I took the photo above at East Cobb Park back in November, on my birthday.

It was a nice treat to take a little time away from work and enjoy a warm-enough day that glistened with sunshine as the autumn colors emerged.

I’ve always felt fortunate to be able to celebrate the renewal of my birth (I turned 29 again!) as the season of hibernation approaches.

I enjoy immersing myself in what passes for the four seasons here in Georgia, although this fall took later than usual to arrive.

They’re timeless opportunities to reflect on what they signify for a particular moment in time, and for the last two years we have undoubtedly been living in momentous times.

As I write this, on New Year’s Day 2022, the temperatures are in the low 70s, and the sun is breaking through after a wet New Year’s Eve that included a tornado warning.

Luckily, the East Cobb area dodged that bullet, but the year that was 2021 clearly was determined to leave on a bizarre note.

This time a year ago, I was like so many others, glad to see the backside of 2020, which visited upon us a pandemic, closures, chaos and uncertainty.

Far too many people in our community experienced illness, hospitalization and death from COVID-19, as well as the destruction of work, schooling, civic, religious and social life caused by the shutdowns and restrictions.

The year 2021 had to be better, I thought, knowing that the changing of a calendar year was mostly symbolic.

But after the champagne toasts were made and the final chords of Auld Lang Syne faded away, 2021 roared on like it was still 2020.

Three educators in the Cobb County School District had died over the holidays, and in January the Cobb school board heard an earful from the public—teachers, students and parents—afraid and wondering what would be done during a massive surge in infections.

As I wrote then, their concerns were met with silence.

At the same time, the first COVID-19 vaccines became available, but the local health department website designed to book appointments crashed, and vaccine supplies were limited.

Older people called and left messages with me, mistaking this publication for the health department.

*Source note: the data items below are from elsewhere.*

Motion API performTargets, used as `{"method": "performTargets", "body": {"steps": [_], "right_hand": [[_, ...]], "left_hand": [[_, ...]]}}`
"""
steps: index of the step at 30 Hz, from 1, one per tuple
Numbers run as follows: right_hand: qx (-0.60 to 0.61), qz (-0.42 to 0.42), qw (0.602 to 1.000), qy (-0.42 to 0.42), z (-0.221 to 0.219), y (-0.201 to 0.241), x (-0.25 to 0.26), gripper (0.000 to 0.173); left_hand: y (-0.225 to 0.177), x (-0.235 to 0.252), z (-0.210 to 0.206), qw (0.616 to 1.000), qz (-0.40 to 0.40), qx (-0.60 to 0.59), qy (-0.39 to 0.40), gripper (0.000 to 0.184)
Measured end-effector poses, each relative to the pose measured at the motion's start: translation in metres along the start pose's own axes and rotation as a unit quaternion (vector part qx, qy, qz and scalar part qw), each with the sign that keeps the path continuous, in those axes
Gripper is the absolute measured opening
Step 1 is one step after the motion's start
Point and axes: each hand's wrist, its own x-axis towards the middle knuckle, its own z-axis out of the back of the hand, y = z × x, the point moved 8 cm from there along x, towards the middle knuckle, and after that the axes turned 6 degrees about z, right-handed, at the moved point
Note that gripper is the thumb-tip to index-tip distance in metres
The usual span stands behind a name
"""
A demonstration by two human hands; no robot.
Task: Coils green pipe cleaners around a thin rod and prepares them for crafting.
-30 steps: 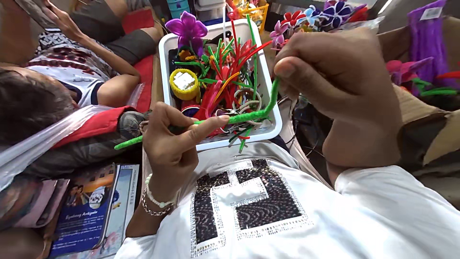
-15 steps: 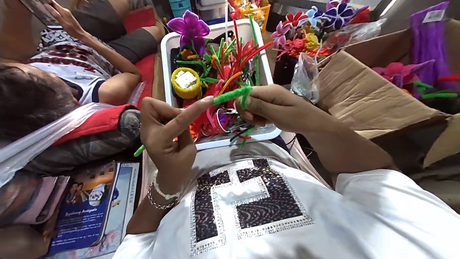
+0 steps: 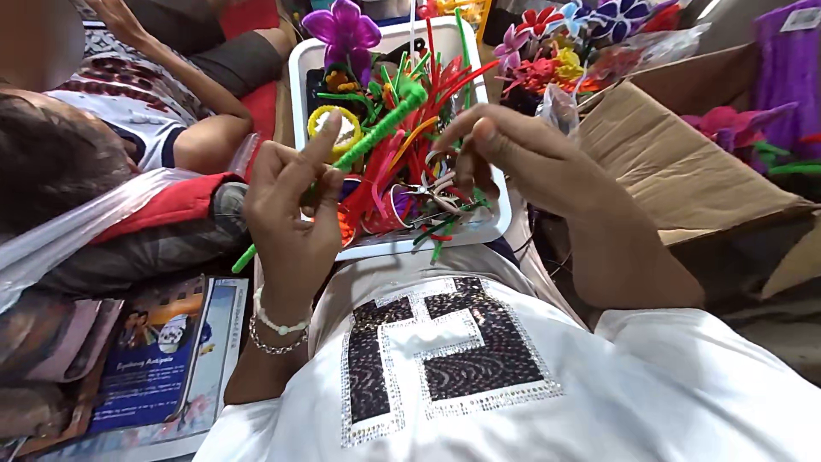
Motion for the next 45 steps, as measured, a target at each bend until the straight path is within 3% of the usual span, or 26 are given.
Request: {"method": "performTargets", "body": {"steps": [3,7,16,21,26,33,39,45], "right_hand": [[-0.058,-0.042,0.997,-0.008,0.007,-0.017,-0.003,0.044],[-0.091,0.003,0.996,0.023,-0.006,-0.015,-0.003,0.028],[0.125,0.144,0.980,-0.049,-0.043,0.021,0.024,0.020],[0.111,0.123,0.982,-0.095,-0.037,0.014,0.028,0.015],[0.120,0.126,0.982,-0.075,-0.033,0.009,0.027,0.018],[0.137,0.158,0.974,-0.089,-0.035,0.006,0.026,0.009],[0.143,0.162,0.973,-0.080,-0.035,0.009,0.023,0.018],[0.114,0.169,0.976,-0.081,-0.035,0.009,0.022,0.016]], "left_hand": [[0.007,0.003,0.004,0.999,0.029,-0.024,0.000,0.041],[0.009,0.000,0.003,0.990,0.075,-0.117,0.035,0.033],[0.002,-0.016,-0.037,0.917,0.171,-0.312,0.178,0.024],[0.004,-0.015,-0.041,0.916,0.167,-0.311,0.190,0.018],[0.003,-0.015,-0.041,0.923,0.159,-0.293,0.191,0.016],[0.002,-0.017,-0.045,0.900,0.168,-0.343,0.208,0.012],[0.003,-0.019,-0.045,0.886,0.174,-0.371,0.219,0.011],[0.002,-0.020,-0.048,0.877,0.174,-0.383,0.232,0.012]]}}
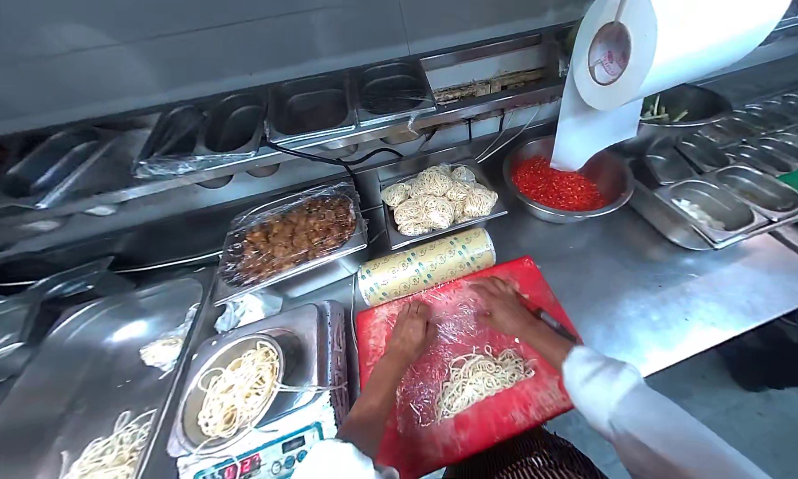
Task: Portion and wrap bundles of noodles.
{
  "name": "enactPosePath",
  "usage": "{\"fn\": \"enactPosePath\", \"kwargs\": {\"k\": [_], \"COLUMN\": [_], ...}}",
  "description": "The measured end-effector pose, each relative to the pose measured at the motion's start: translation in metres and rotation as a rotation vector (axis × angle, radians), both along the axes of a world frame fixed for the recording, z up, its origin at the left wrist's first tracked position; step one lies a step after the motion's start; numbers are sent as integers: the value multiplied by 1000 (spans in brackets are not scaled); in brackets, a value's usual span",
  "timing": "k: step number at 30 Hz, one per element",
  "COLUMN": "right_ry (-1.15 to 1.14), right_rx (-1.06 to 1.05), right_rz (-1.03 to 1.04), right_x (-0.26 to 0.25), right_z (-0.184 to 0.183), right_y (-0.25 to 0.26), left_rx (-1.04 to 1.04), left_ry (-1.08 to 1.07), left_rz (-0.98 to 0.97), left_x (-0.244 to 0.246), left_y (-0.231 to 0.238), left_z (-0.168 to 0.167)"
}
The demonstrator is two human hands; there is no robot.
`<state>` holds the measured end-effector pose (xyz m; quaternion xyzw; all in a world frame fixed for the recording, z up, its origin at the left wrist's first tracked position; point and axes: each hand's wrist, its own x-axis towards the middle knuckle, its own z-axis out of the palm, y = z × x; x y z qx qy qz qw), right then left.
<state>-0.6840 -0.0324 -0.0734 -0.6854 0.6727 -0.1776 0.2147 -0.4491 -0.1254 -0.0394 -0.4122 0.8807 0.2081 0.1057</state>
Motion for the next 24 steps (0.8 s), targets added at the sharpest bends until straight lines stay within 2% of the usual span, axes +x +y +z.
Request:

Their voices were desperate and frantic; some just wanted to talk to a human on the telephone in an age of being forced to do so many things online.

It was absolutely harrowing to hear, as I felt utterly helpless.

A month later, people close to me were getting infected, one seriously enough to be hospitalized for several weeks.

It was touch and go for a while, and while I’m not terribly religious, I prayed for him to recover, and he thankfully has done that.

Throughout these last 20 months or so, I’ve tried to find silver linings, both personally and as the publisher of East Cobb News.

Warnings to avoid large gatherings indoors prompted many people to get outside.

I’ve spent many outings at East Cobb Park and the Chattahoochee River National Recreation Area, but they took on a new importance in the pandemic.

People offer a smile, faces uncovered, as they walk their dogs, and on occasion stop to chat. A woman who brings her feisty Pomeranian to East Cobb Park on Sunday afternoons has become a new acquaintance.

There’s a friendliness that’s not only refreshing, but restorative to one’s well-being.

When I’ve felt the depths of posting continuously grim stories about the virus—we’re now on our third surge in the last year—readers have helped pull me through.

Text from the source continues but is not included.